O hospício de Barbacena existia desde o início do século XX e não havia critérios médicos para as internações. Cerca de 70% dos pacientes não tinham diagnóstico de doença mental. Eram epilépticos, homossexuais, alcoólatras, meninas que eram abusadas sexualmente e engravidavam, inimigos políticos de pessoas influentes na sociedade. Marginalizados.
Ao adentrarem o Colônia, as pessoas viviam experiências degradantes e desumanas.
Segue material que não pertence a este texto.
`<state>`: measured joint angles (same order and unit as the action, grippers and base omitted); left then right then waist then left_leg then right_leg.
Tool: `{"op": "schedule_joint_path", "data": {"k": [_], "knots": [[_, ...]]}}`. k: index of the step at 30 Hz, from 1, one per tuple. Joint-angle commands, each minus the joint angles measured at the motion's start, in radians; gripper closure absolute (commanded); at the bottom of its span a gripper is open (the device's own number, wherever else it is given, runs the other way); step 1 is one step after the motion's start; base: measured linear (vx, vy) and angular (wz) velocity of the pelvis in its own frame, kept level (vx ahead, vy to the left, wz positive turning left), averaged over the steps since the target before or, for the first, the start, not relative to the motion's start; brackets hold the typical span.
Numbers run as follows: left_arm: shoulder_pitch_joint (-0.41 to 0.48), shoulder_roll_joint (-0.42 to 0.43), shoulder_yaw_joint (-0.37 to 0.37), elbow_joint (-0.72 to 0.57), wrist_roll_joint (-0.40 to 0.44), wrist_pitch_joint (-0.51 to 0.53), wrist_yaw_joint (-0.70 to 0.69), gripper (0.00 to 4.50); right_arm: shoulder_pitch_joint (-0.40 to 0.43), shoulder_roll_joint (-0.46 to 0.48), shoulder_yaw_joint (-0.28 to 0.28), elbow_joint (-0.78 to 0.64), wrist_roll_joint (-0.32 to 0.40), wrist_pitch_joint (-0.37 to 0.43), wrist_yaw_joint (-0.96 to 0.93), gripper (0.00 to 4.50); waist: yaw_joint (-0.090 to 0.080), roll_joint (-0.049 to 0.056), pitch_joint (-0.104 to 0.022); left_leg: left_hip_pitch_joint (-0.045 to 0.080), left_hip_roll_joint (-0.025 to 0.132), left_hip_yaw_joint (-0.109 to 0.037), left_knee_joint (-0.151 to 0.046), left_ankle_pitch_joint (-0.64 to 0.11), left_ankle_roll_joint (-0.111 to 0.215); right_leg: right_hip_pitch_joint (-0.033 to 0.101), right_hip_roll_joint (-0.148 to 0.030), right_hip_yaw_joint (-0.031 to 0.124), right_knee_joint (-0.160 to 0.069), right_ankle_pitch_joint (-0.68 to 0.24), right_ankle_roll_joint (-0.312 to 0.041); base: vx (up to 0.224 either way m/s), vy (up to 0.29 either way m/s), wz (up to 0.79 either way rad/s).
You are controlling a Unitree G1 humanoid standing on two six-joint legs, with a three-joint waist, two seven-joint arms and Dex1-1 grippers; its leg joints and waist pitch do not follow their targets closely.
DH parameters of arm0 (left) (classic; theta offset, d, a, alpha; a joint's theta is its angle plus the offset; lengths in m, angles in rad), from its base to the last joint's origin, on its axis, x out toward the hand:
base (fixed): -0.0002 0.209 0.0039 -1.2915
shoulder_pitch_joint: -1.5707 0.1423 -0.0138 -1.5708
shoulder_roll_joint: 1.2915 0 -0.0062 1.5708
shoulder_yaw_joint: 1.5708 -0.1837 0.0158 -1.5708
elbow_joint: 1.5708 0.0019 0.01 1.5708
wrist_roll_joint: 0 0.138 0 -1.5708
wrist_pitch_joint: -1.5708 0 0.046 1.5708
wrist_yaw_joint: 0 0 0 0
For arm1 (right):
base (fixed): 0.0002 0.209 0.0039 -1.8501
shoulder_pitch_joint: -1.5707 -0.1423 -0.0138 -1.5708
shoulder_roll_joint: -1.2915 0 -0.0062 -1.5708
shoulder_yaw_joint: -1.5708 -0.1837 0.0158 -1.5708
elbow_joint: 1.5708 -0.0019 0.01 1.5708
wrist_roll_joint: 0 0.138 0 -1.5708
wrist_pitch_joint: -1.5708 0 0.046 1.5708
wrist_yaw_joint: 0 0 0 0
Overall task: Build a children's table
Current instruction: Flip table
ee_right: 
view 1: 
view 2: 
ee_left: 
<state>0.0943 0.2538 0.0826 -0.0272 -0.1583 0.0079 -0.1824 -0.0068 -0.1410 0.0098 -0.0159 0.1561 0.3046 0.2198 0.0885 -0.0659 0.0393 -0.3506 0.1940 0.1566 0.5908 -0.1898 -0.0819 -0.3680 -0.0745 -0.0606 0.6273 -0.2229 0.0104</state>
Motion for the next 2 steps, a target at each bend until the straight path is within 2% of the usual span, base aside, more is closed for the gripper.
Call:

Dormiam em camas de palha infestadas de animais, faziam suas necessidades em qualquer lugar por falta de local apropiado, bebiam água do esgoto ou urina, eram espancados e violados. Milhares morriam de frio ou desnutrição, doenças causadas pelas pessimas condições. Tratamentos de eletrochoque eram recomendados, em alguns dias esse procedimento era tão forte que derrubava a rede elétrica da cidade. Muitos indivíduos eram submetidos à cirurgias de lobotomia ( no cérebro), esse tratamento era usado para conter a agressividade. Quem passava por ele e sobrevivia ficava com sérias sequelas permanentes ou vegetava pelo resto da vida. Uma quantidade considerável de corpos de pacientes eram vendidos a faculdades de medicina pelo Brasil. Outras vezes esses corpos eram decompostos em ácido.
Na década de 60 a realidade do hospício foi mostrada em uma reportagem que de início comoveu o país mas logo foi esquecida.
Apenas a partir de 1970 foi que denúncias foram levadas ao meio médico por iniciativa do psiquiatra Ronaldo Simões que defendia o tratamento humanizado. Suas denúncias possibilitaram que o pioneiro da luta antimanicomial, Franco Basaglia, conhecesse o hospital colônia e desse visibilidade mundial ao caso.
Com o intenso debate, projetos de lei foram propostos e em 2001 finalmente a lei antimanicomial trouxe regras de proteção a pessoas com transtornos mentais, melhorando a capacitação, acolhimento e tratamento médico.
As pessoas que ainda viviam no hospital de Barbacena foram direcionadas a casas construídas para que eles tivessem uma vida mais digna e desfrutassem de sua liberdade.
Milhares de pessoas passaram pelos portões do Colônia e tiveram suas vidas tiradas por maus tratos e negligência. Há uma enorme mancha em nosso país, mais uma de muitas. Políticos e pessoas poderosas estiveram por várias décadas compactuando com essas barbáries.
Houve uma mudança no antigo paradigma sobre a saúde mental, mas o hospício, mas o episódio de Barbacena não pode jamais ser esquecido.